**ABOUT THIS TASK**
Write out all the entries word for word and omit any pictures.

[Dataset items]
Segment Open
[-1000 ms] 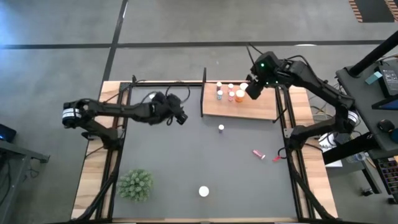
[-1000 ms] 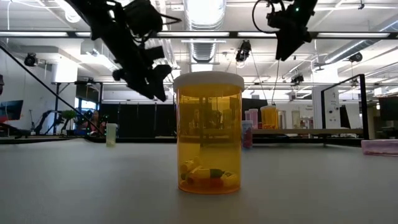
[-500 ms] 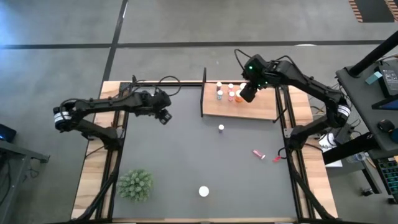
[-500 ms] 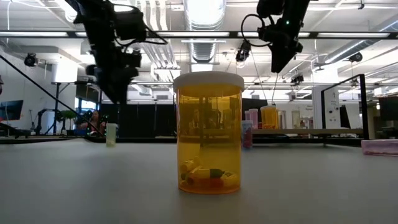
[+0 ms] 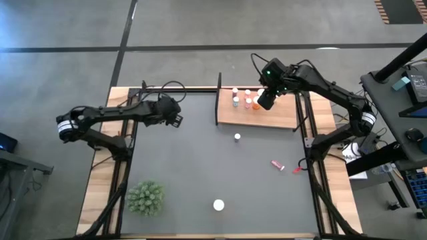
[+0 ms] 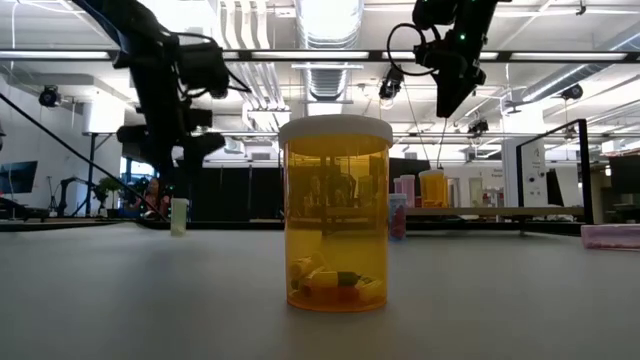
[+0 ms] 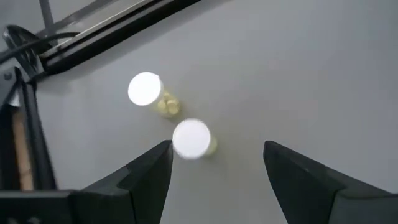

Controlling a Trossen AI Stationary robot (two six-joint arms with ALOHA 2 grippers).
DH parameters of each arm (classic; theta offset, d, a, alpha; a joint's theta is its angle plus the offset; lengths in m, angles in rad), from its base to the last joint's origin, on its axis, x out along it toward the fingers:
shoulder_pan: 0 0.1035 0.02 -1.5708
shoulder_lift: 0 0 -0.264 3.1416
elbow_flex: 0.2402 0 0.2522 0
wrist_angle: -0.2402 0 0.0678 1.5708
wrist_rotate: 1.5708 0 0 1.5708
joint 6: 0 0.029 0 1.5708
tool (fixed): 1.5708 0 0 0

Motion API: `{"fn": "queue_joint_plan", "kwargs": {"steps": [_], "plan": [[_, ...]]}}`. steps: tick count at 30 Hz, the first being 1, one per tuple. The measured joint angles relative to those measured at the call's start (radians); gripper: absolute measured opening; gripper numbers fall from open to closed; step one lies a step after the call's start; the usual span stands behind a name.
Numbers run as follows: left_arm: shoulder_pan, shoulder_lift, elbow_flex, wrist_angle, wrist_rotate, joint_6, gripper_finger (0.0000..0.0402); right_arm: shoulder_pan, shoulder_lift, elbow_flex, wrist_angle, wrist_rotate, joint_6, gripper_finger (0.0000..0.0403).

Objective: Pick and place medicine bottles onto shelf by color
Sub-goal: Put the bottom yellow pill bottle on the shelf aligned with the other yellow pill bottle

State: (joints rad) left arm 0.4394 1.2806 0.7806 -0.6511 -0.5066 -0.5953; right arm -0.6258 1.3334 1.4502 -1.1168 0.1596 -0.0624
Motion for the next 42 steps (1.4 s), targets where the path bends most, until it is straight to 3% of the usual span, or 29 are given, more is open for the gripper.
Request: {"fn": "queue_joint_plan", "kwargs": {"steps": [4,9,28,42], "plan": [[0.021,0.039,-0.004,0.040,-0.007,-0.003,0.0235,0.000,0.000,0.000,0.000,0.000,0.007,0.0164],[0.030,0.081,-0.004,0.039,-0.095,-0.051,0.0235,0.000,0.000,0.000,-0.001,0.000,0.012,0.0164],[0.045,0.212,-0.007,0.106,-0.135,-0.158,0.0233,0.000,0.000,0.000,-0.002,-0.001,0.010,0.0164],[0.045,0.212,-0.008,0.099,-0.128,-0.160,0.0143,0.000,0.000,0.000,-0.001,-0.001,0.010,0.0164]]}}
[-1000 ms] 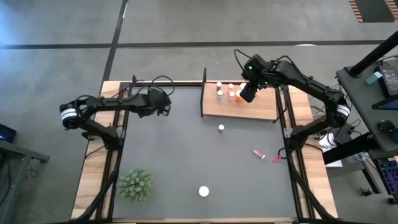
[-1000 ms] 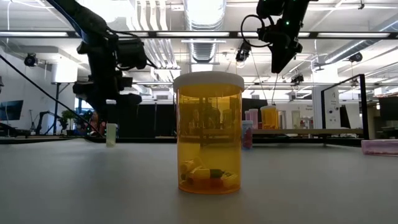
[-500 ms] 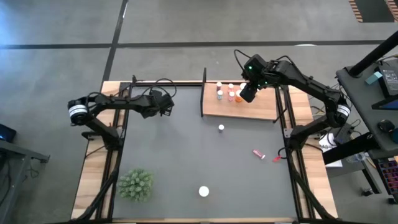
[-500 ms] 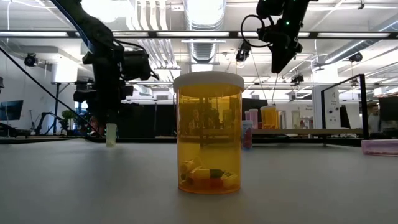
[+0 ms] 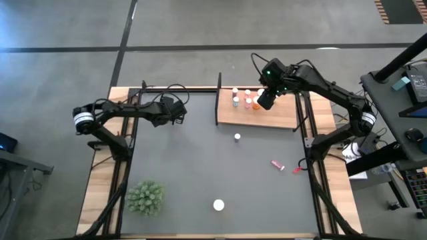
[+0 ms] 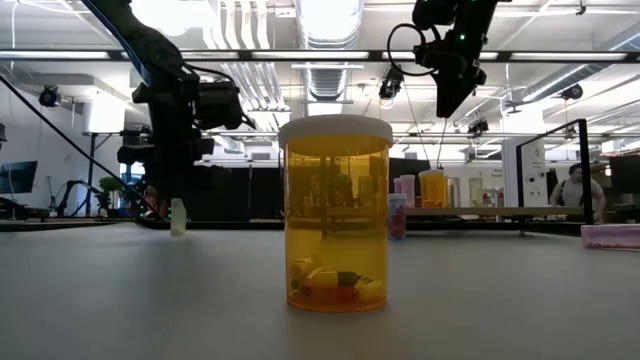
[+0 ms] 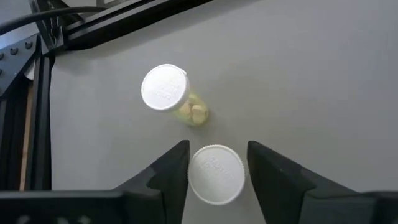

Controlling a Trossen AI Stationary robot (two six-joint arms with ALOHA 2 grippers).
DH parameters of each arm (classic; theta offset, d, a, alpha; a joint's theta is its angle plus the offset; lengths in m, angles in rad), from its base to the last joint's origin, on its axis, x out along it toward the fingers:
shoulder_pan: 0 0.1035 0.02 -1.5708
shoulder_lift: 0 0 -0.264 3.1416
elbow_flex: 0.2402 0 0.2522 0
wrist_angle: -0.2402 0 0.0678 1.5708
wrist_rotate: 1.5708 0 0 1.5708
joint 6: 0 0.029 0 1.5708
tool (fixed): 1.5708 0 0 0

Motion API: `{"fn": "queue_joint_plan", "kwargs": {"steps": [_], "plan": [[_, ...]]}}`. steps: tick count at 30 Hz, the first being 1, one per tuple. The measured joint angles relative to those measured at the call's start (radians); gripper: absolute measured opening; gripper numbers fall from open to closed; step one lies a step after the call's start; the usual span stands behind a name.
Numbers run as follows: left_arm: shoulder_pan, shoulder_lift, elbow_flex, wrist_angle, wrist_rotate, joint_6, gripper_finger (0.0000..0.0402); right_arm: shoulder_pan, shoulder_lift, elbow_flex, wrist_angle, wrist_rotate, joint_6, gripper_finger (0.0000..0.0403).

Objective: Pick and place medicine bottles onto shelf by color
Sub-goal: Put the bottom yellow pill bottle on the shelf aligned with the other yellow pill bottle

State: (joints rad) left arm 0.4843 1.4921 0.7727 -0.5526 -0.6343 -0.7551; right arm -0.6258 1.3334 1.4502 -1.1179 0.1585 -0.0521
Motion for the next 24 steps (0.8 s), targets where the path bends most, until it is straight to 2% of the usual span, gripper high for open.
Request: {"fn": "queue_joint_plan", "kwargs": {"steps": [11,14,24], "plan": [[-0.007,0.000,0.000,0.000,0.003,0.001,0.0114,0.000,0.000,0.000,0.000,0.000,0.000,0.0164],[-0.023,-0.001,0.000,0.011,0.034,0.002,0.0113,0.000,0.000,0.000,0.000,0.000,0.000,0.0164],[-0.193,-0.003,0.001,0.167,0.174,0.029,0.0113,0.000,0.000,0.000,0.000,0.000,0.001,0.0164]]}}
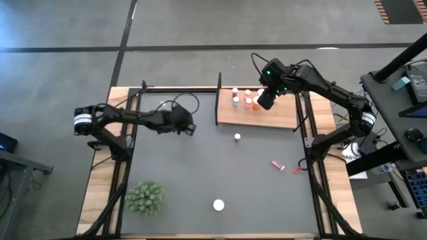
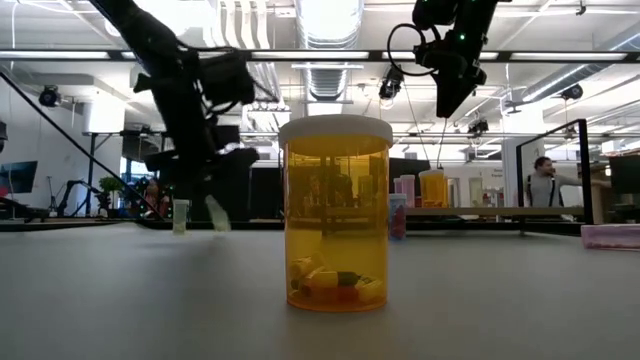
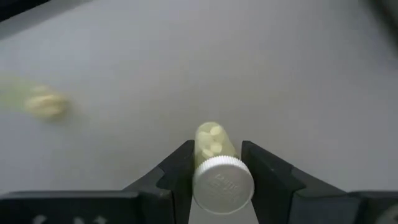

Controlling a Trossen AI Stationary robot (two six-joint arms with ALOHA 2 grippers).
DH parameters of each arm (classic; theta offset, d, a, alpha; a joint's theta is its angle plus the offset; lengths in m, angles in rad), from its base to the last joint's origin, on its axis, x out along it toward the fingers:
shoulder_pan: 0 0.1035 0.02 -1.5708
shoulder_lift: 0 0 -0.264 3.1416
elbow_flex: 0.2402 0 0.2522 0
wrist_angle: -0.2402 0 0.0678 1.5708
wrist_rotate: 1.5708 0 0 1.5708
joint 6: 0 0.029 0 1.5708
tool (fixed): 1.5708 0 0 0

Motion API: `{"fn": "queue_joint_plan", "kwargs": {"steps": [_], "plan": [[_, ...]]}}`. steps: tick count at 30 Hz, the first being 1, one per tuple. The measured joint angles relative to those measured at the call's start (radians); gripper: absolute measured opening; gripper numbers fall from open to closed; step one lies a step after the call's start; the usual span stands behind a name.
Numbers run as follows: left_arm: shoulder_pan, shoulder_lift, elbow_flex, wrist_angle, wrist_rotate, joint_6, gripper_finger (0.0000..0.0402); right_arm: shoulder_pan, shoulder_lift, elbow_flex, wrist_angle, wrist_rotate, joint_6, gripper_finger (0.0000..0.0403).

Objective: Pick and place medicine bottles onto shelf by color
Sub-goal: Put the bottom yellow pill bottle on the shelf aligned with the other yellow pill bottle

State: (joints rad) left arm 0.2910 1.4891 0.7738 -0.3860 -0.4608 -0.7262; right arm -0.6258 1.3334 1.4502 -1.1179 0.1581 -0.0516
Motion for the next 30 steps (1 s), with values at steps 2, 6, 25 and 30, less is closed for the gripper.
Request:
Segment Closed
**ANSWER FOR THIS EXERCISE**
[-1000 ms] 
[-1000 ms] 
[-500 ms] 
[-500 ms] 
[+0 ms] 
[+0 ms] 
[+0 ms] 

Controlling a Trossen AI Stationary robot (two six-joint arms with ALOHA 2 grippers).
DH parameters of each arm (classic; theta offset, d, a, alpha; a joint's theta is its angle plus the offset; lengths in m, angles in rad), from its base to the last joint's origin, on its axis, x out along it toward the fingers:
shoulder_pan: 0 0.1035 0.02 -1.5708
shoulder_lift: 0 0 -0.264 3.1416
elbow_flex: 0.2402 0 0.2522 0
wrist_angle: -0.2402 0 0.0678 1.5708
wrist_rotate: 1.5708 0 0 1.5708
joint 6: 0 0.029 0 1.5708
tool (fixed): 1.5708 0 0 0

Motion API: `{"fn": "queue_joint_plan", "kwargs": {"steps": [_], "plan": [[_, ...]]}}`. steps: tick count at 30 Hz, the first being 1, one per tuple. The measured joint angles relative to those measured at the call's start (radians); gripper: absolute measured opening; gripper numbers fall from open to closed; step one lies a step after the call's start; the usual span stands behind a name.
Numbers run as follows: left_arm: shoulder_pan, shoulder_lift, elbow_flex, wrist_angle, wrist_rotate, joint_6, gripper_finger (0.0000..0.0402); right_arm: shoulder_pan, shoulder_lift, elbow_flex, wrist_angle, wrist_rotate, joint_6, gripper_finger (0.0000..0.0403).

Objective: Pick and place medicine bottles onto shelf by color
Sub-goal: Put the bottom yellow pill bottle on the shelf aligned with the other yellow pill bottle

State: (joints rad) left arm 0.4394 1.2806 0.7806 -0.6511 -0.5066 -0.5953; right arm -0.6258 1.3334 1.4502 -1.1168 0.1596 -0.0624
Motion for the next 42 steps (1.4 s), targets where the path bends most, until it is straight to 3% of the usual span, or 29 are given, more is open for the gripper.
Request: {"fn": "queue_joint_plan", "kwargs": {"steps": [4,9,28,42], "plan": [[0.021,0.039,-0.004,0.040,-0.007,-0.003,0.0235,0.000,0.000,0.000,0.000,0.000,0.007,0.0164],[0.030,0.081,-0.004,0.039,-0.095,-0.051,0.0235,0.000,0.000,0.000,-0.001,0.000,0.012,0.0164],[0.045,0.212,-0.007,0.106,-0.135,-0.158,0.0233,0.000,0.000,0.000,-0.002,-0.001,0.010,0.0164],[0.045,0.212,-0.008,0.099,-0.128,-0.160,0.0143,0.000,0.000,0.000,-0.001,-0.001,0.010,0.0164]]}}
[-1000 ms] 
[-1000 ms] 
[-500 ms] 
[-500 ms] 
[+0 ms] 
[+0 ms] 
[+0 ms] 

Controlling a Trossen AI Stationary robot (two six-joint arms with ALOHA 2 grippers).
DH parameters of each arm (classic; theta offset, d, a, alpha; a joint's theta is its angle plus the offset; lengths in m, angles in rad), from its base to the last joint's origin, on its axis, x out along it toward the fingers:
shoulder_pan: 0 0.1035 0.02 -1.5708
shoulder_lift: 0 0 -0.264 3.1416
elbow_flex: 0.2402 0 0.2522 0
wrist_angle: -0.2402 0 0.0678 1.5708
wrist_rotate: 1.5708 0 0 1.5708
joint 6: 0 0.029 0 1.5708
tool (fixed): 1.5708 0 0 0

Motion API: `{"fn": "queue_joint_plan", "kwargs": {"steps": [_], "plan": [[_, ...]]}}`. steps: tick count at 30 Hz, the first being 1, one per tuple. The measured joint angles relative to those measured at the call's start (radians); gripper: absolute measured opening; gripper numbers fall from open to closed; step one lies a step after the call's start; the usual span stands behind a name.
Numbers run as follows: left_arm: shoulder_pan, shoulder_lift, elbow_flex, wrist_angle, wrist_rotate, joint_6, gripper_finger (0.0000..0.0402); right_arm: shoulder_pan, shoulder_lift, elbow_flex, wrist_angle, wrist_rotate, joint_6, gripper_finger (0.0000..0.0403).

Objective: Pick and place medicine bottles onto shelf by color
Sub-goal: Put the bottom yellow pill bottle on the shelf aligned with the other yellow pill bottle

State: (joints rad) left arm 0.4843 1.4921 0.7727 -0.5526 -0.6343 -0.7551; right arm -0.6258 1.3334 1.4502 -1.1179 0.1585 -0.0521
Motion for the next 24 steps (0.8 s), targets where the path bends most, until it is straight to 2% of the usual span, gripper high for open.
Request: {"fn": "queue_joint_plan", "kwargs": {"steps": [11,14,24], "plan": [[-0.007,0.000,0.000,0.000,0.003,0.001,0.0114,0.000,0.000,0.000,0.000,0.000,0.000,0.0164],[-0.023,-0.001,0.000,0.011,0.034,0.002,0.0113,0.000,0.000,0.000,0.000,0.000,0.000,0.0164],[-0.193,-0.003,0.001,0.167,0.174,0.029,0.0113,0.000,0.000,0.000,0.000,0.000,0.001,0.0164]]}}

Controlling a Trossen AI Stationary robot (two six-joint arms with ALOHA 2 grippers).
DH parameters of each arm (classic; theta offset, d, a, alpha; a joint's theta is its angle plus the offset; lengths in m, angles in rad), from its base to the last joint's origin, on its axis, x out along it toward the fingers:
shoulder_pan: 0 0.1035 0.02 -1.5708
shoulder_lift: 0 0 -0.264 3.1416
elbow_flex: 0.2402 0 0.2522 0
wrist_angle: -0.2402 0 0.0678 1.5708
wrist_rotate: 1.5708 0 0 1.5708
joint 6: 0 0.029 0 1.5708
tool (fixed): 1.5708 0 0 0

Motion API: `{"fn": "queue_joint_plan", "kwargs": {"steps": [_], "plan": [[_, ...]]}}`. steps: tick count at 30 Hz, the first being 1, one per tuple. The measured joint angles relative to those measured at the call's start (radians); gripper: absolute measured opening; gripper numbers fall from open to closed; step one lies a step after the call's start; the usual span stands behind a name.
Numbers run as follows: left_arm: shoulder_pan, shoulder_lift, elbow_flex, wrist_angle, wrist_rotate, joint_6, gripper_finger (0.0000..0.0402); right_arm: shoulder_pan, shoulder_lift, elbow_flex, wrist_angle, wrist_rotate, joint_6, gripper_finger (0.0000..0.0403).

Objective: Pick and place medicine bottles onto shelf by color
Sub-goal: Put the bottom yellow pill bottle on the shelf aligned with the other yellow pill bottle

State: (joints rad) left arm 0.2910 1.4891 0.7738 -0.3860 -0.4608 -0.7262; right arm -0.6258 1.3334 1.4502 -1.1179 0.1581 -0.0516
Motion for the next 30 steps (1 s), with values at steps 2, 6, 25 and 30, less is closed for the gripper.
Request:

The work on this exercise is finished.